Migrant remittances are now the largest source of external financing for low- and middle-income countries, with the exception of China (World Bank, 2021). However, the value of remittances is highly unstable. Their amount depends on a variety of factors that are not under the control of migrants. For example, flows of remittances declined in 2020 due to the COVID-19 pandemic (World Bank Global Knowledge Partnership on Migration and Development [KNOMAD], 2021). Unemployment or economic crisis in the destination countries can also affect the amount of money sent home (Ellerman, 2003).
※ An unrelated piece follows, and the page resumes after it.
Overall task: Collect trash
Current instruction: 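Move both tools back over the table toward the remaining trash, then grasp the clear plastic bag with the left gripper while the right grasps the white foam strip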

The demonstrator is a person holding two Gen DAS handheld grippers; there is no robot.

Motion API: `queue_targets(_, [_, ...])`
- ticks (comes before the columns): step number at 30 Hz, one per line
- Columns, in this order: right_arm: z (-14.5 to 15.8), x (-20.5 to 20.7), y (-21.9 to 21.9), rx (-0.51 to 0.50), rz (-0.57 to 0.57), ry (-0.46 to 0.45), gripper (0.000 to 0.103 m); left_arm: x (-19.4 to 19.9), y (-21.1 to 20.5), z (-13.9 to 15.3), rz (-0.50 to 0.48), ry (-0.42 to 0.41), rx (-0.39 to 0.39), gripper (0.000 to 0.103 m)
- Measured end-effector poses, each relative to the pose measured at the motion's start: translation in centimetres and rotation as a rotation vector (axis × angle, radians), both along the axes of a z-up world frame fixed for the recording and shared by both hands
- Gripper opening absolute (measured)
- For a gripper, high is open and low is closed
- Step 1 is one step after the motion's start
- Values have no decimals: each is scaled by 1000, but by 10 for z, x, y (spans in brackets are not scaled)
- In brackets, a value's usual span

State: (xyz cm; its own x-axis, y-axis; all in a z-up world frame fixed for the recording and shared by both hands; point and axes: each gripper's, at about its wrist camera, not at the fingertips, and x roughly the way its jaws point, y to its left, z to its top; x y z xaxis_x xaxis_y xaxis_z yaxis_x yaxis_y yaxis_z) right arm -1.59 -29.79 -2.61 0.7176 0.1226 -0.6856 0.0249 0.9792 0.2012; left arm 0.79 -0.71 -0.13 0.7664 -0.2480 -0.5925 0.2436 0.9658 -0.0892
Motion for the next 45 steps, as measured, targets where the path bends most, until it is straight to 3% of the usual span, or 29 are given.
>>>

Economic remittances mainly take two forms. First, collective remittances are monies that migrant associations send back to their country of origin or directly into local communities to support public and/or private initiatives. Collective remittances are used for different community initiatives in origin countries. Associations of migrants often send money to support local public initiatives, cultural and religious activities, and also to invest in the development of businesses and industries that resemble the work they do in their destination country (Ellerman, 2003).
Second, family remittances are savings that migrants send back in order to support their family members who remained behind. This type of remittance is often a lifeline for many migrant households, as they sometimes represent the only income for migrant families in origin countries. Most family remittances are spent on housing and food, which can reduce poverty and guarantee minimum subsistence levels. Because only a limited part of family remittances tends to be spent on direct investments for starting up new businesses, remittances most often reduce poverty rather than directly generate economic development (Kuznetsov, 2006).